Which means that technically, I did in fact hit the recommended hydration levels – huzzah!
So did I feel like a new person in the end? If I’m honest, I can’t really say that I’ve noticed any difference in my skin, mood, energy levels, workout performance, muscle recovery or alertness which was a little disappointing. The only major impact I noticed was that drinking loads water forced me to get up in the middle of the night, not just once but a few times, to pee. I was running to the toilet far more times throughout the day to alleviate my full bladder.

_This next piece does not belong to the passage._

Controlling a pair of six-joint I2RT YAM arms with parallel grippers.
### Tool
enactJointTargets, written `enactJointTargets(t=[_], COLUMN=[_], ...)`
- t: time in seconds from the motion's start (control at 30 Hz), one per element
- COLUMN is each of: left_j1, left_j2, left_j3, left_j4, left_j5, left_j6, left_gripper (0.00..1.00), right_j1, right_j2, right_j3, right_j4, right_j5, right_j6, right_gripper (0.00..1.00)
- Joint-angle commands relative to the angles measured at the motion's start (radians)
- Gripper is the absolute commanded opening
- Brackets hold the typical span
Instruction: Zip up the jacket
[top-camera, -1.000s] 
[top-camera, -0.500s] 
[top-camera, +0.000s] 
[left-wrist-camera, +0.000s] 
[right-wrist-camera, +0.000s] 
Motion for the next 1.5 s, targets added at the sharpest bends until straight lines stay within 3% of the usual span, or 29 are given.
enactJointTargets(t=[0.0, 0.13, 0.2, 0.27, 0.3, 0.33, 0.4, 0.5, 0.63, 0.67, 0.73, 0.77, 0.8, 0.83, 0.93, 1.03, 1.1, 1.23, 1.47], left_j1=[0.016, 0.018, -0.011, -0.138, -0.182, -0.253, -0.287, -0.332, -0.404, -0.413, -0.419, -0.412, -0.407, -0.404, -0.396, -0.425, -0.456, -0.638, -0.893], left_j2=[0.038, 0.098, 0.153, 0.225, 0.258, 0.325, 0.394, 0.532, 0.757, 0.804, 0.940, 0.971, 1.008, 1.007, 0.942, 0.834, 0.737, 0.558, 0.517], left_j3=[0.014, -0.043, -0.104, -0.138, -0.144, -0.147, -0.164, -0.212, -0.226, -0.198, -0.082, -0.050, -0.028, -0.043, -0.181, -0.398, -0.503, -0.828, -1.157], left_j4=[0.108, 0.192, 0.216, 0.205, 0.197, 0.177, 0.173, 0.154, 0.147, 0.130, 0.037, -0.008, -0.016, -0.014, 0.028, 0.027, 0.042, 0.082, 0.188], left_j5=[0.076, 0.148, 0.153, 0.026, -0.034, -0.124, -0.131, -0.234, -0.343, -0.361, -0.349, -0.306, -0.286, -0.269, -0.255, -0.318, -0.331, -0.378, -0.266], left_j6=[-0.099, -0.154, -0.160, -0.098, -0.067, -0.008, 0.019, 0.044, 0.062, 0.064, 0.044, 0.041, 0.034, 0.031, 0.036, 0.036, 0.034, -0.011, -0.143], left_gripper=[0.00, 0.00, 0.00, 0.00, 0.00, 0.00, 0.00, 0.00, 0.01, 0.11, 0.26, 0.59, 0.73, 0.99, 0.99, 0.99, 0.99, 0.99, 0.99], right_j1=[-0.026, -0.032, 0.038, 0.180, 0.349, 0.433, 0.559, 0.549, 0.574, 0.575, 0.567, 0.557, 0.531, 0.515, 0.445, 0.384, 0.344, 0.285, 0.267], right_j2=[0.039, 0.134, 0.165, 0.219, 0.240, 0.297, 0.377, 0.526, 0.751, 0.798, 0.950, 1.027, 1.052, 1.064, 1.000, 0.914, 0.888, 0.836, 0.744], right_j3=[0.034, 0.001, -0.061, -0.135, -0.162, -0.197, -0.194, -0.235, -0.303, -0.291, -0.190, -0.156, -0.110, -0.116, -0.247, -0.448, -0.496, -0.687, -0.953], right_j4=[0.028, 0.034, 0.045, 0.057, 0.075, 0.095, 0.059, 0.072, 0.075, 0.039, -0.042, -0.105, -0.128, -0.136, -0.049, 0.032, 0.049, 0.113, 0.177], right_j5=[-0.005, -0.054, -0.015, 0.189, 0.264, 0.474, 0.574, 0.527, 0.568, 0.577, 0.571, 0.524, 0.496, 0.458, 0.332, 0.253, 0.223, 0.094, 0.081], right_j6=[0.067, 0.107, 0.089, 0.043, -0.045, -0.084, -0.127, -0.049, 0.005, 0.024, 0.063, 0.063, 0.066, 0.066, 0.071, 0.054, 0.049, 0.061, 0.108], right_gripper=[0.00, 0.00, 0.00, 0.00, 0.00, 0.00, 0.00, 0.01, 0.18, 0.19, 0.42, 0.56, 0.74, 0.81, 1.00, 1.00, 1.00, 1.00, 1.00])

But I definitely wasn’t complaining about feeling dehydrated.
If you want to up your water intake but are struggling to, Clarissa suggests trying not to drink too close to meals, “as this can make you feel overfull and sluggish, and not wanting to drink water”. She also recommends setting yourself deadlines to have a certain amount throughout the day and flavouring water with berries, cucumber or herbs for taste. “Why not make a challenge with your flat mates or partner to drink one glass of water every hour? Or keep a water bottle in front of you to remind you to drink more often.”
If you haven’t hit your daily quota, don’t stress – and remember, the delicious beverages you thought of as dehydrating, such as coffee and tea, are actually still hydrating. Cheers to that!